[[ Records supplied open ]]
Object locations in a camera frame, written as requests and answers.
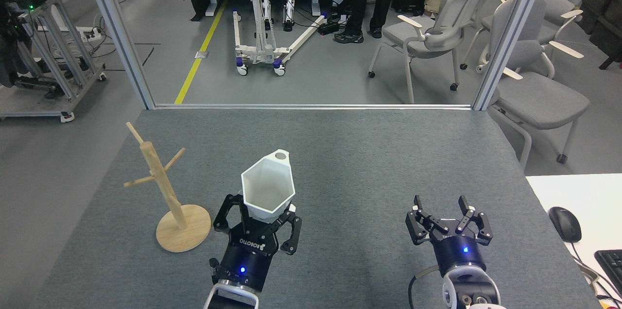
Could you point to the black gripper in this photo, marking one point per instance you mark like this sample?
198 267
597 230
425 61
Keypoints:
248 258
459 248

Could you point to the white hexagonal cup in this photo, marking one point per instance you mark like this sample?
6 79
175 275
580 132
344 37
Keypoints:
267 187

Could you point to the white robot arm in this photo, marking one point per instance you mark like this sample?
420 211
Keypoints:
231 299
474 289

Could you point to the wooden cup rack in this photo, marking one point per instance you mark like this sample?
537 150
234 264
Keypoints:
181 236

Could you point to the black computer mouse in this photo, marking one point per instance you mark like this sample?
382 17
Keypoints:
566 224

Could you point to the white desk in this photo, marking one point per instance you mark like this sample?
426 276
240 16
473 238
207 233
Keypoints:
593 197

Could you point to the black keyboard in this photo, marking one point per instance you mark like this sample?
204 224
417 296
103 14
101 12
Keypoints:
611 267

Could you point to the white wheeled stand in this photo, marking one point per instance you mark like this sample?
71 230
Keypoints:
265 51

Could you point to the grey chair with mesh back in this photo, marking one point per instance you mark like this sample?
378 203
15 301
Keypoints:
432 39

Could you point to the black power strip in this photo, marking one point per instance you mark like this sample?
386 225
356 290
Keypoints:
329 27

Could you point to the person in black trousers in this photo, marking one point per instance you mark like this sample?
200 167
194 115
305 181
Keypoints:
362 3

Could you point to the white power strip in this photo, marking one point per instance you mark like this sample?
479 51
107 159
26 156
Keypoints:
91 33

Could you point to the black equipment on cart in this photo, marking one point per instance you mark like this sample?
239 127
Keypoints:
12 32

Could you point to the silver table edge rail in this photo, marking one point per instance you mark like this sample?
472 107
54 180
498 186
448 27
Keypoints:
311 106

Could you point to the silver frame post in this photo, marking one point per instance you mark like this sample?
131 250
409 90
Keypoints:
121 42
510 37

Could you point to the aluminium frame cart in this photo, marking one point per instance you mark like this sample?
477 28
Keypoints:
58 66

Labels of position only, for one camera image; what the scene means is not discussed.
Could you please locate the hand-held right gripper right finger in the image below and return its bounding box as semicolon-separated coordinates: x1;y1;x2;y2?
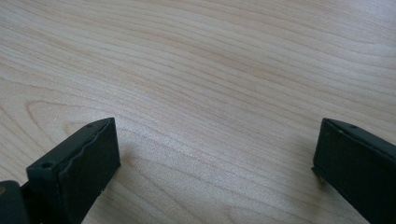
311;117;396;224

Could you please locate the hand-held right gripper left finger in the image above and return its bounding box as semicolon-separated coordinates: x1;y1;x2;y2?
25;117;121;224

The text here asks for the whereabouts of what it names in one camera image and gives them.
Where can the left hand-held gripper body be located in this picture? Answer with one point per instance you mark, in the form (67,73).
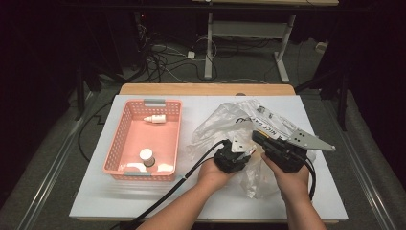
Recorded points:
(228,158)

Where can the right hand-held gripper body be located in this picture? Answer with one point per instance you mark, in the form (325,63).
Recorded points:
(287,155)

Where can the clear plastic bag smiley print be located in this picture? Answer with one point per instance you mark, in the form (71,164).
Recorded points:
(223,124)

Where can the pink plastic basket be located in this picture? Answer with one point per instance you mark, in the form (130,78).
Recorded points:
(153,137)

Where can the small jar with white lid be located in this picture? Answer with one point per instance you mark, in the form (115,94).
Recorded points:
(147,156)

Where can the white dropper bottle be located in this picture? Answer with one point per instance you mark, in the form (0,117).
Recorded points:
(156,119)

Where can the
[[ Records supplied closed ]]
__Work instruction__
All the data above is to be transcribed exactly, with no pictures included.

__Answer to the exercise__
Object locations in a camera frame, written as requests and answers.
Could you point to the black gripper in this photo, marking one point per instance you mark like this sample?
198 267
597 230
425 61
Keypoints:
248 258
459 248

Could you point to the white hexagonal cup in this photo, marking one point per instance you mark like this sample?
6 79
175 275
580 132
344 37
Keypoints:
267 187

Could you point to the white robot arm in this photo, marking one point per instance you mark like this sample?
420 211
Keypoints:
231 299
474 289

Could you point to the wooden cup rack in this photo, marking one point per instance you mark like this sample?
537 150
234 264
Keypoints:
181 236

Could you point to the black computer mouse in this photo, marking one point per instance you mark like this sample?
382 17
Keypoints:
566 224

Could you point to the white desk in this photo, marking one point per instance you mark like this sample?
426 276
240 16
473 238
207 233
Keypoints:
593 197

Could you point to the black keyboard in this photo, marking one point per instance you mark like this sample?
204 224
417 296
103 14
101 12
Keypoints:
611 267

Could you point to the white wheeled stand in this photo, marking one point per instance you mark like this sample?
71 230
Keypoints:
265 51

Could you point to the grey chair with mesh back in this photo, marking one point per instance you mark like this sample?
378 203
15 301
Keypoints:
432 39

Could you point to the black power strip in this photo, marking one point per instance you mark like this sample?
386 225
356 290
Keypoints:
329 27

Could you point to the person in black trousers in this photo, marking one point per instance you mark like this sample?
200 167
194 115
305 181
Keypoints:
362 3

Could you point to the white power strip in this photo, marking one point per instance you mark like this sample?
479 51
107 159
26 156
Keypoints:
91 33

Could you point to the black equipment on cart in this photo, marking one point per instance you mark like this sample?
239 127
Keypoints:
12 32

Could you point to the silver table edge rail in this photo, marking one point per instance you mark like this sample?
472 107
54 180
498 186
448 27
Keypoints:
311 106

Could you point to the silver frame post in this photo, marking one point per instance you mark like this sample?
131 250
409 90
Keypoints:
121 42
510 37

Could you point to the aluminium frame cart in this photo, marking one point per instance you mark like this sample?
477 28
Keypoints:
58 66

Labels of position only, for one camera image; what the scene means is not discussed.
Could you please locate the hand-held right gripper right finger in the image below and return its bounding box as semicolon-separated coordinates: x1;y1;x2;y2?
311;117;396;224

Could you please locate the hand-held right gripper left finger in the image above and return its bounding box as semicolon-separated coordinates: x1;y1;x2;y2?
25;117;121;224

The text here asks for the whereabouts of what it names in one camera image and gives them.
Where can the left hand-held gripper body be located in this picture? Answer with one point per instance you mark, in the form (67,73).
Recorded points:
(228,158)

Where can the right hand-held gripper body be located in this picture? Answer with one point per instance you mark, in the form (325,63).
Recorded points:
(287,155)

Where can the clear plastic bag smiley print be located in this picture? Answer with one point per instance you mark, in the form (71,164).
Recorded points:
(223,124)

Where can the pink plastic basket be located in this picture? Answer with one point per instance you mark, in the form (130,78).
Recorded points:
(153,137)

Where can the small jar with white lid be located in this picture? Answer with one point per instance you mark, in the form (115,94).
Recorded points:
(147,156)

Where can the white dropper bottle be located in this picture? Answer with one point per instance you mark, in the form (0,117).
Recorded points:
(156,119)

Where can the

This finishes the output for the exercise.